Task goal.
Find "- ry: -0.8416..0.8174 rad" below and begin at its line; stop after the line with "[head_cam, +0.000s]". Output those lines exactly, without pictures.

:::::

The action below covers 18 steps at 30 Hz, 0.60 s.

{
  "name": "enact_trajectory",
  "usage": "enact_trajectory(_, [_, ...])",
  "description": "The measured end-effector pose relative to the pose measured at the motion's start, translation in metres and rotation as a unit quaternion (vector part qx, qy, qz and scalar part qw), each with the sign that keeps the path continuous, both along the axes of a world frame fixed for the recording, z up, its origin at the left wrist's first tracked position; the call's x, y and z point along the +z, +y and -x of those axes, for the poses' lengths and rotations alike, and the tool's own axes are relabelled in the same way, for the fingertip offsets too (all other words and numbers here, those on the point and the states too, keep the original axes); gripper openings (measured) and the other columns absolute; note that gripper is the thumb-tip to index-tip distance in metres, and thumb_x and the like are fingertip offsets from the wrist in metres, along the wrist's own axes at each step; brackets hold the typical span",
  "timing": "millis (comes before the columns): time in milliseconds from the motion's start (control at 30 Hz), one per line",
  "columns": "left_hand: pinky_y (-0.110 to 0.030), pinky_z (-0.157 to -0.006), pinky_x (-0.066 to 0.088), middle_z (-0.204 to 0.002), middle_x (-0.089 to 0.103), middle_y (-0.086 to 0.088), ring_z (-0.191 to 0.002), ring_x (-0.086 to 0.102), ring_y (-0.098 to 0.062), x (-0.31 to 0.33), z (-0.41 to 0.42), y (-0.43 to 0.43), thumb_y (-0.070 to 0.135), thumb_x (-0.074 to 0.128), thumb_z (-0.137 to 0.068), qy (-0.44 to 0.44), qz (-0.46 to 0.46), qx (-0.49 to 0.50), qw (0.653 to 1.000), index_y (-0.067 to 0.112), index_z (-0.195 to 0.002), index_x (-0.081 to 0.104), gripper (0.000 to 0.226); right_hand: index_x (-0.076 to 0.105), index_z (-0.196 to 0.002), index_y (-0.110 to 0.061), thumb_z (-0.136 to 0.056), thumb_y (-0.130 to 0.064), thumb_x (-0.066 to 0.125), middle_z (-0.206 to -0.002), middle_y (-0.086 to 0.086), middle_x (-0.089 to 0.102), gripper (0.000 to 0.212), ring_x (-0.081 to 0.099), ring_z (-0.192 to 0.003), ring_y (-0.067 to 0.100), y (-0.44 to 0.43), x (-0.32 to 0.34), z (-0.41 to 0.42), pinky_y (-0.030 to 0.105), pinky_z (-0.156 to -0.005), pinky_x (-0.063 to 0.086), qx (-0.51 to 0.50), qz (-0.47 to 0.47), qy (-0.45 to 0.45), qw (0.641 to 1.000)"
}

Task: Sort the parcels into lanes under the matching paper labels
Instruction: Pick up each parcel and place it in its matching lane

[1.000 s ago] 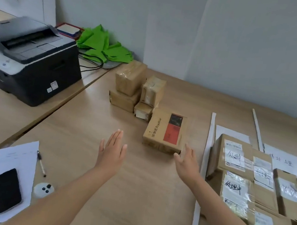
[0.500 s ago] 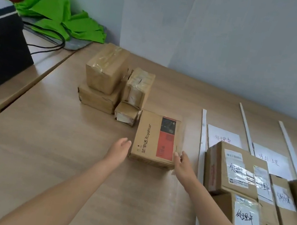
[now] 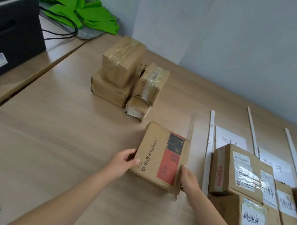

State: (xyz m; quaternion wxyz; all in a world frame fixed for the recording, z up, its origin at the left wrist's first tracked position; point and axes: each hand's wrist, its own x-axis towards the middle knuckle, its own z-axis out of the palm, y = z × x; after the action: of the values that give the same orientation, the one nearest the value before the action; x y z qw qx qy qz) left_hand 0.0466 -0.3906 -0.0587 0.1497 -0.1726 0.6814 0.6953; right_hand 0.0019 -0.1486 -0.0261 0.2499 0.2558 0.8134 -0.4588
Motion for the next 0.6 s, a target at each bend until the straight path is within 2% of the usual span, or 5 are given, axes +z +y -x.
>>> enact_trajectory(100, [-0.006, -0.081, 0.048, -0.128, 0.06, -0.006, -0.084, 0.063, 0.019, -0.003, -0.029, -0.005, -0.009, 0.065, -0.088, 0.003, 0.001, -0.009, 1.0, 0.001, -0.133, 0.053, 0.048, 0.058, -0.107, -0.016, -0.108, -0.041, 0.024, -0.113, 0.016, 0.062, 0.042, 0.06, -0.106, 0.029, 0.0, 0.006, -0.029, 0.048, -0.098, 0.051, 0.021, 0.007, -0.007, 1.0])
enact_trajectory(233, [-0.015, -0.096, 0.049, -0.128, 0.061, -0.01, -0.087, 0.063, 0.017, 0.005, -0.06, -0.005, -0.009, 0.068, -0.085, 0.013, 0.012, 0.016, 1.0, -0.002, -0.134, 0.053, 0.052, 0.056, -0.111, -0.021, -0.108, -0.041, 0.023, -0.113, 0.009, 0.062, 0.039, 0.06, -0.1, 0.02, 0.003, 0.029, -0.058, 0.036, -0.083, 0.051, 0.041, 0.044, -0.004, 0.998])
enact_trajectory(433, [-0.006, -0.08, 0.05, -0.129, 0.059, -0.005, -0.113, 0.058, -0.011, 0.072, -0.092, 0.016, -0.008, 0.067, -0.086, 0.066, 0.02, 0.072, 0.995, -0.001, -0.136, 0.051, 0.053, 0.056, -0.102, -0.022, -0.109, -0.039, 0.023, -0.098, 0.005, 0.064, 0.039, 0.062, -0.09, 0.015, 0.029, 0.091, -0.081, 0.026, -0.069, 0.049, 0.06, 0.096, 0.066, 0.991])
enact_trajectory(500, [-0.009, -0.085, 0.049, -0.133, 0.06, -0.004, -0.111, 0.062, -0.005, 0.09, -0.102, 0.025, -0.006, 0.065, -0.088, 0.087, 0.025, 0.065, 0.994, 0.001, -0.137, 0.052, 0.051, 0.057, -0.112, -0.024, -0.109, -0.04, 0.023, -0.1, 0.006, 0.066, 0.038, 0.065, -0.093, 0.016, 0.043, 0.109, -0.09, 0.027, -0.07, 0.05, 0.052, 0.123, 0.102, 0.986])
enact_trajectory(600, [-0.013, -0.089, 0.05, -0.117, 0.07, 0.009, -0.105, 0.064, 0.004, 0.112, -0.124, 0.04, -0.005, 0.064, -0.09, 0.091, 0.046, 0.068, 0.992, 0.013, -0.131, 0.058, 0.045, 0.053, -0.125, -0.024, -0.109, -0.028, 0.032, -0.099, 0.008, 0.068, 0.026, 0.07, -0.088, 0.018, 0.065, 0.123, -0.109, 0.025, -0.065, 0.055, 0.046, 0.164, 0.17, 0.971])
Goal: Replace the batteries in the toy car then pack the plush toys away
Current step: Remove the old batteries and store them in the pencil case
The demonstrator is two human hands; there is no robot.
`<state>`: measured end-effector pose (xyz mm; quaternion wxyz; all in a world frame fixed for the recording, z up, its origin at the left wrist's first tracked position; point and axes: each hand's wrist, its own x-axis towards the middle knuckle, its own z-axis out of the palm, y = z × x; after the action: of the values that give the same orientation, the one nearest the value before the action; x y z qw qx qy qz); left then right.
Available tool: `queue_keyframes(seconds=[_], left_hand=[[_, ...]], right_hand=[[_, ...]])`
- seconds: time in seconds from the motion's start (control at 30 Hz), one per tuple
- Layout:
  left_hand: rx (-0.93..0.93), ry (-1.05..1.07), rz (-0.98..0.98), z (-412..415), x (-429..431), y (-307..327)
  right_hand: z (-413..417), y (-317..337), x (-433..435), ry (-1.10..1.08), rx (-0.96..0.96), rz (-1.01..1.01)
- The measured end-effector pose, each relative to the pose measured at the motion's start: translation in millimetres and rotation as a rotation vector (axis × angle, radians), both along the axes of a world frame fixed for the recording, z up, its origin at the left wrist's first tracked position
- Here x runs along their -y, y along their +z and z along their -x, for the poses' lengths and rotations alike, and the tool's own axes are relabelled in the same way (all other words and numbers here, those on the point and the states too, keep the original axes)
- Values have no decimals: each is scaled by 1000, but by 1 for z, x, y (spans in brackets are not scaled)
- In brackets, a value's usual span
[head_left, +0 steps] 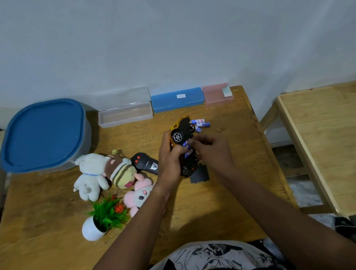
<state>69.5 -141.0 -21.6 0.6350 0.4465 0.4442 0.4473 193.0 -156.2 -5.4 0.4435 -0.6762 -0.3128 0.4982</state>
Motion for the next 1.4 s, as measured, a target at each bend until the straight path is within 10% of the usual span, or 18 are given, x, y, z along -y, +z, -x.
queue_keyframes(seconds=[0.5,0.8,0.93,1.13,1.4], left_hand=[[189,52,85,-4,-6,-4],[478,-39,550,11,-18,1],[448,-99,549,16,-20,5],[437,-166,560,17,-22,10],[308,-376,584,24,-29,25]], right_hand=[[-4,14,-5,-27,-170,5],[-25,28,-16,-149,-526,-7],[-31,31,-15,210,-18,79],[-27,26,-14,644,739,-367],[-33,29,-27,941,926,-515]])
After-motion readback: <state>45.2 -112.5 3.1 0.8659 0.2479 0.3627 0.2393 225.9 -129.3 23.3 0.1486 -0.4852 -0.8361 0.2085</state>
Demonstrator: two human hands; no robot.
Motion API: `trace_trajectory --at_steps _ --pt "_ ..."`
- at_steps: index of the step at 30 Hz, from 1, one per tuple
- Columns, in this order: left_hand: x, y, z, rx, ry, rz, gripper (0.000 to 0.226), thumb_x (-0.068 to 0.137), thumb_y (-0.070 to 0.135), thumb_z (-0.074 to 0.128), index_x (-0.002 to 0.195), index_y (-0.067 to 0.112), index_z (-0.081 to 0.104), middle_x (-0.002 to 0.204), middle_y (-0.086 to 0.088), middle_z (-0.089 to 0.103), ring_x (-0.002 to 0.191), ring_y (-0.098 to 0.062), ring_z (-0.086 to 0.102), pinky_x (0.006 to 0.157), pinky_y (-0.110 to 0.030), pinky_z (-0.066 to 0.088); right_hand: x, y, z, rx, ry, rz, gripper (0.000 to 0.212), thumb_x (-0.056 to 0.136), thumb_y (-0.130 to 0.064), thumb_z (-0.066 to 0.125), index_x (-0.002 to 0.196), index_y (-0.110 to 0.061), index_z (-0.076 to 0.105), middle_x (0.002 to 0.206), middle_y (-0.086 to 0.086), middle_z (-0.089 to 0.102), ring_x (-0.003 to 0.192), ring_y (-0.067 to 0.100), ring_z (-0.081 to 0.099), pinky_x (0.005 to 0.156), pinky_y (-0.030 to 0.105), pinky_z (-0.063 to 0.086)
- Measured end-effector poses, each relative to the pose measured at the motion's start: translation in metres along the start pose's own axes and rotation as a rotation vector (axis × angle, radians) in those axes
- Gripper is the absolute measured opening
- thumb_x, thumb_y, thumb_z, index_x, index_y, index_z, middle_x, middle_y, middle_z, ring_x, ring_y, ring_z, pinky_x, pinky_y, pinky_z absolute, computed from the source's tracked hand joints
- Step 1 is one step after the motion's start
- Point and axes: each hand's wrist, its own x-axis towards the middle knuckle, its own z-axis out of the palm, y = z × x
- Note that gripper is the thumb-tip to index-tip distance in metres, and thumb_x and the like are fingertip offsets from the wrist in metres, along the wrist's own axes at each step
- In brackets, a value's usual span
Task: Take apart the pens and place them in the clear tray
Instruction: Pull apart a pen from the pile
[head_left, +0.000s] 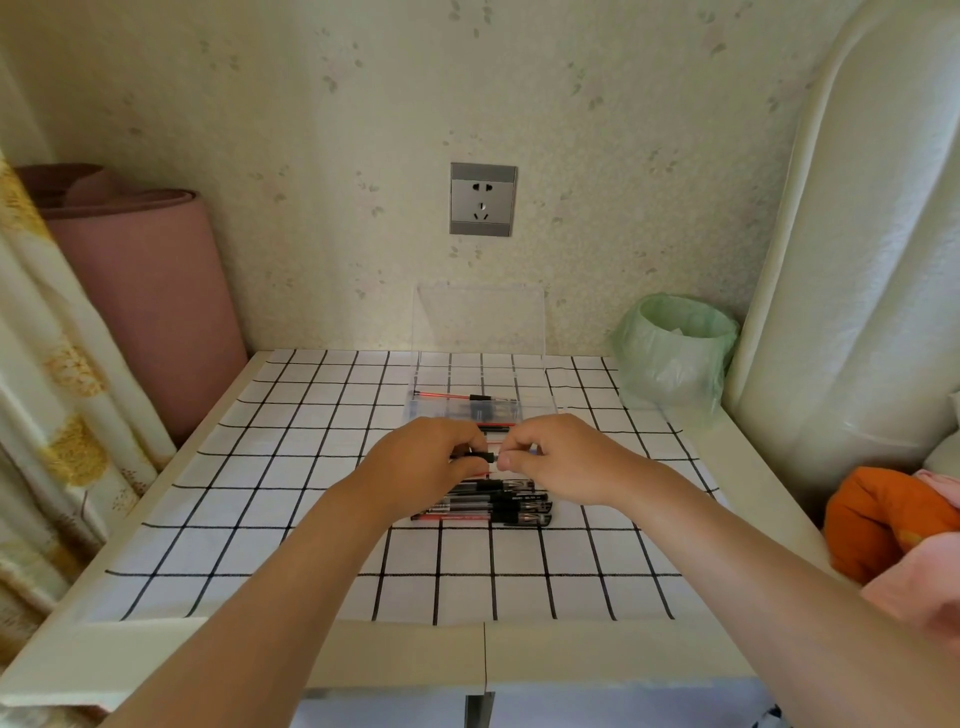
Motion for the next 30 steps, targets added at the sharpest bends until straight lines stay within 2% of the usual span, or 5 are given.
trace_trajectory --at_steps 8,14,20,23,30 --pt "0.0 0.001 0.0 -0.066 -0.004 0.001 0.015 0.091 0.037 0.063 0.103 0.03 0.07 0.087 0.009 0.068 0.077 -0.008 0.062 0.074 -0.034 0.055 0.001 0.001 0.0 0.023 0.03 -0.002 0.012 0.092 -0.036 0.065 0.098 -0.029 0.072 0.081 -0.02 0.061 0.067 -0.007 0.053 0.063 0.017 0.037" --pt "0.001 0.001 0.0 -0.08 0.009 -0.016 0.017 0.092 0.035 0.063 0.106 0.029 0.07 0.082 0.014 0.065 0.073 -0.002 0.059 0.065 -0.016 0.048 0.001 0.001 -0.002 0.059 0.0 0.035 0.015 0.094 -0.039 0.061 0.098 -0.03 0.072 0.078 -0.015 0.062 0.057 -0.009 0.054 0.057 0.019 0.039" --pt "0.0 -0.001 0.0 -0.065 -0.006 -0.092 0.022 0.095 0.03 0.058 0.115 0.03 0.067 0.095 0.01 0.065 0.081 -0.007 0.061 0.072 -0.019 0.052 0.002 0.017 -0.021 -0.101 0.143 0.145 0.022 0.096 -0.042 0.052 0.092 -0.029 0.068 0.085 -0.009 0.068 0.08 0.014 0.063 0.076 0.036 0.052" --pt "-0.001 -0.001 0.0 -0.045 -0.023 -0.093 0.023 0.096 0.029 0.057 0.117 0.029 0.066 0.103 0.006 0.067 0.087 -0.008 0.061 0.079 -0.024 0.053 -0.003 0.022 -0.023 -0.302 0.073 0.209 0.015 0.089 -0.044 0.06 0.088 -0.032 0.069 0.087 -0.017 0.065 0.086 0.009 0.061 0.075 0.03 0.051" --pt "0.0 0.002 0.003 -0.02 -0.038 -0.074 0.021 0.096 0.029 0.057 0.114 0.029 0.068 0.103 0.007 0.066 0.089 -0.007 0.06 0.081 -0.021 0.05 -0.006 0.021 -0.014 -0.381 -0.087 0.277 0.022 0.075 -0.044 0.075 0.094 -0.032 0.072 0.088 -0.017 0.063 0.088 0.009 0.059 0.072 0.027 0.047"
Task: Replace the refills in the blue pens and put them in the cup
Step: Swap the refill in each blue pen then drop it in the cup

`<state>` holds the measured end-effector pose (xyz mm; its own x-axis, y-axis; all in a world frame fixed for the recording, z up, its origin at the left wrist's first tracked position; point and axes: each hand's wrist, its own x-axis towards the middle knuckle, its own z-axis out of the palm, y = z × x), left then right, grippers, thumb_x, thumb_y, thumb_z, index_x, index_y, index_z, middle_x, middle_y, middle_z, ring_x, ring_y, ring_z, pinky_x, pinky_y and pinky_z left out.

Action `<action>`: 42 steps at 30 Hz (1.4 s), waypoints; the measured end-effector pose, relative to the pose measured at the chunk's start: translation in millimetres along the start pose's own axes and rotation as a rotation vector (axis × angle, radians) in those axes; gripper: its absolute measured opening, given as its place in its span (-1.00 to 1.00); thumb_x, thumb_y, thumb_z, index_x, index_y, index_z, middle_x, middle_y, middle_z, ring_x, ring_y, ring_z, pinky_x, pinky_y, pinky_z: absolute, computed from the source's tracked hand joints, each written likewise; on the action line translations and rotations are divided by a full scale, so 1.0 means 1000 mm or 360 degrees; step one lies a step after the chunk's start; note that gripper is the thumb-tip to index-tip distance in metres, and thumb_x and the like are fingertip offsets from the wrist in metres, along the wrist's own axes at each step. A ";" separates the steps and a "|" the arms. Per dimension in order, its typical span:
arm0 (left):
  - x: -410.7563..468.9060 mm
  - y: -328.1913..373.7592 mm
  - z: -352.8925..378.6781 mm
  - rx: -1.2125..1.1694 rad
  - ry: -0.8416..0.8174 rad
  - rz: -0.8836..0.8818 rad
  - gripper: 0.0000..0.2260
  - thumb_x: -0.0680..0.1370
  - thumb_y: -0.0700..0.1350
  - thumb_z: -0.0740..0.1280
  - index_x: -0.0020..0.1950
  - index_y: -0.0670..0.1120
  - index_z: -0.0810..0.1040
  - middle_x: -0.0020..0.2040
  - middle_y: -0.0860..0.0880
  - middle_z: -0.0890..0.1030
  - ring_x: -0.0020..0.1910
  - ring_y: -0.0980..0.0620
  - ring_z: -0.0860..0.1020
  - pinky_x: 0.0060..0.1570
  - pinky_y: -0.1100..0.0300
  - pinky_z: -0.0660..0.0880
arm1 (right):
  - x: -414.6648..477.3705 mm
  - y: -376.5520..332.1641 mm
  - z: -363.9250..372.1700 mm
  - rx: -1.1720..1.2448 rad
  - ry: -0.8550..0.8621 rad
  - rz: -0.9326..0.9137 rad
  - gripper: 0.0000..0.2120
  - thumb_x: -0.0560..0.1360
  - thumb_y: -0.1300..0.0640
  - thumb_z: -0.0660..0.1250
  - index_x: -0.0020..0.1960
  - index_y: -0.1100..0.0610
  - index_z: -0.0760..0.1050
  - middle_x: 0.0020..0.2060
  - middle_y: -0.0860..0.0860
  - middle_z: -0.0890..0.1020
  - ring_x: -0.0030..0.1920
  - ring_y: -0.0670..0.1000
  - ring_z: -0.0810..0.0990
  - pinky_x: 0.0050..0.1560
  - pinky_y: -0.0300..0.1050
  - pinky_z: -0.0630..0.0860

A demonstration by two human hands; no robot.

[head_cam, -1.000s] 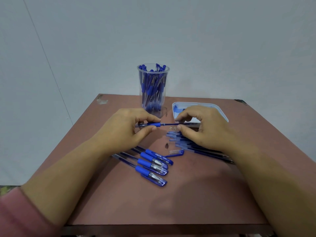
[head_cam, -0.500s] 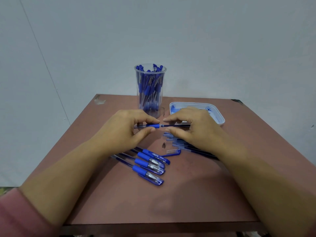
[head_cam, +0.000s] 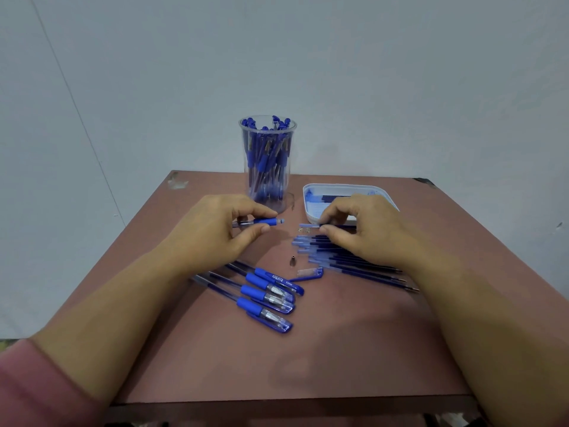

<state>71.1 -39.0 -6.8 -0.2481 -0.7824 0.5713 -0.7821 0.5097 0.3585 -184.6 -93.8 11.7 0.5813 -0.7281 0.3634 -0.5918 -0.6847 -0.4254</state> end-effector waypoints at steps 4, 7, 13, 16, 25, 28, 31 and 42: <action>0.000 -0.003 -0.001 -0.0016 0.0017 -0.0022 -0.80 0.50 -0.05 0.45 0.11 0.08 0.68 -0.14 0.27 0.60 -0.19 0.30 0.53 -0.17 0.47 0.37 | -0.001 0.008 0.000 -0.0109 -0.0279 0.0176 -0.90 0.49 0.06 0.39 -0.14 -0.15 0.56 -0.18 -0.20 0.63 -0.10 -0.25 0.58 -0.04 -0.27 0.52; -0.001 -0.002 0.000 -0.0006 0.0010 -0.0020 -0.80 0.50 -0.05 0.45 0.12 0.09 0.67 -0.16 0.31 0.58 -0.19 0.30 0.53 -0.18 0.48 0.37 | 0.000 0.011 0.003 -0.0195 -0.0353 0.0194 -0.96 0.49 -0.01 0.40 -0.09 -0.15 0.60 -0.13 -0.20 0.62 -0.05 -0.22 0.55 0.00 -0.16 0.52; -0.001 0.000 0.002 -0.0008 -0.0015 -0.0030 -0.80 0.50 -0.05 0.45 0.12 0.08 0.67 -0.15 0.27 0.59 -0.18 0.32 0.53 -0.19 0.50 0.35 | 0.004 0.015 -0.002 -0.0042 -0.0246 0.0206 -0.92 0.49 0.01 0.42 -0.05 -0.17 0.61 -0.14 -0.26 0.61 -0.07 -0.30 0.53 -0.06 -0.41 0.40; -0.002 0.001 0.004 -0.0046 -0.0013 -0.0059 -0.82 0.50 -0.06 0.46 0.10 0.07 0.68 -0.15 0.27 0.59 -0.18 0.29 0.53 -0.22 0.51 0.34 | 0.014 0.026 -0.011 -0.0028 -0.0054 0.0235 -0.88 0.48 0.00 0.42 -0.05 -0.22 0.57 -0.10 -0.31 0.57 -0.05 -0.32 0.47 -0.02 -0.34 0.37; -0.003 -0.001 0.006 -0.0033 -0.0003 -0.0080 -0.82 0.51 -0.03 0.44 0.10 0.13 0.67 -0.14 0.23 0.62 -0.21 0.16 0.55 -0.24 0.45 0.36 | 0.055 0.058 -0.016 -0.0295 -0.0303 0.0509 -0.67 0.52 0.16 0.39 0.28 0.04 0.55 0.22 0.00 0.58 0.12 -0.04 0.53 0.11 -0.20 0.36; -0.002 -0.001 0.006 -0.0014 -0.0011 -0.0062 -0.82 0.51 -0.03 0.44 0.11 0.13 0.67 -0.13 0.22 0.62 -0.19 0.19 0.56 -0.20 0.40 0.42 | 0.057 0.062 -0.013 -0.0210 -0.0251 0.0545 -0.68 0.50 0.19 0.42 0.24 0.08 0.57 0.15 -0.01 0.62 0.04 -0.07 0.54 0.07 -0.23 0.38; -0.001 -0.002 0.007 -0.0006 -0.0023 -0.0055 -0.81 0.52 -0.04 0.45 0.12 0.11 0.67 -0.15 0.25 0.60 -0.18 0.25 0.54 -0.18 0.40 0.41 | 0.061 0.066 -0.010 -0.0190 -0.0224 0.0548 -0.74 0.48 0.19 0.44 0.16 0.08 0.62 -0.01 0.00 0.66 -0.08 -0.08 0.59 -0.02 -0.25 0.44; -0.001 -0.001 0.007 -0.0042 0.0002 -0.0076 -0.81 0.52 -0.06 0.45 0.12 0.10 0.67 -0.12 0.19 0.63 -0.20 0.17 0.56 -0.16 0.30 0.48 | 0.061 0.057 -0.014 -0.0268 -0.0250 0.0408 -0.95 0.55 0.10 0.32 -0.04 -0.01 0.56 -0.08 -0.07 0.62 -0.12 -0.13 0.54 -0.18 -0.26 0.41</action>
<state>68.7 -41.3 -13.0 -0.2100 -0.8056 0.5540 -0.7775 0.4812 0.4050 -191.2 -177.7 21.2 0.4730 -0.8722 0.1248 -0.8059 -0.4855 -0.3388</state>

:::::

Written solution.
  - ry: -0.8416..0.8174 rad
  - rz: -0.8836..0.8818 rad
  - gripper: 0.0000..0.2260
  - thumb_x: -0.0680..0.1370
  - thumb_y: -0.0700..0.1350
  - thumb_z: -0.0740..0.1280
  - index_x: -0.0020..0.1950
  - index_y: -0.0670..0.1120
  - index_z: -0.0810..0.1040
  - middle_x: -0.0020..0.2040
  - middle_y: -0.0860..0.0880
  - middle_z: -0.0890..0.1030
  - ring_x: -0.0020..0.1910
  - ring_y: -0.0980..0.0620
  - ring_z: -0.0860..0.1020
  - pinky_x: 0.0060..0.1570
  - pinky_y: -0.1100..0.0300
  - pinky_z: -0.0660..0.0880
arm1 (right):
  - x: -414.6648..477.3705 mm
  - y: -376.5520..332.1641 mm
  - z: -363.9250..372.1700 mm
  - rx: -1.1720..1.2448 rad
  - ry: -0.8550..0.8621 rad
  - rz: -0.9326..0.9137 rad
  - gripper: 0.0000..0.2120
  - thumb_x: -0.0560..0.1360
  - thumb_y: -0.1300..0.0640
  - thumb_z: -0.0660..0.1250
  - index_x: -0.0020..0.1960
  - index_y: -0.1100..0.0610
  - index_z: -0.0760..0.1050
  - middle_x: 0.0020..0.2060
  - middle_y: -0.0860..0.0860
  - middle_z: -0.0890..0.1020
  - ring_x: -0.0030..0.1920
  - ring_y: -0.0670..0.1000
  - ring_z: -0.0810..0.0990
  - pinky_x: 0.0050..0.1560
  - pinky_y: -0.0300..0.1050
  - pinky_z: -0.0630..0.0860

A demonstration by two human hands; no robot.

[head_cam, -1.000s] 
[head_cam, -0.500s] 
[head_cam, +0.000s] 

The answer is now complete.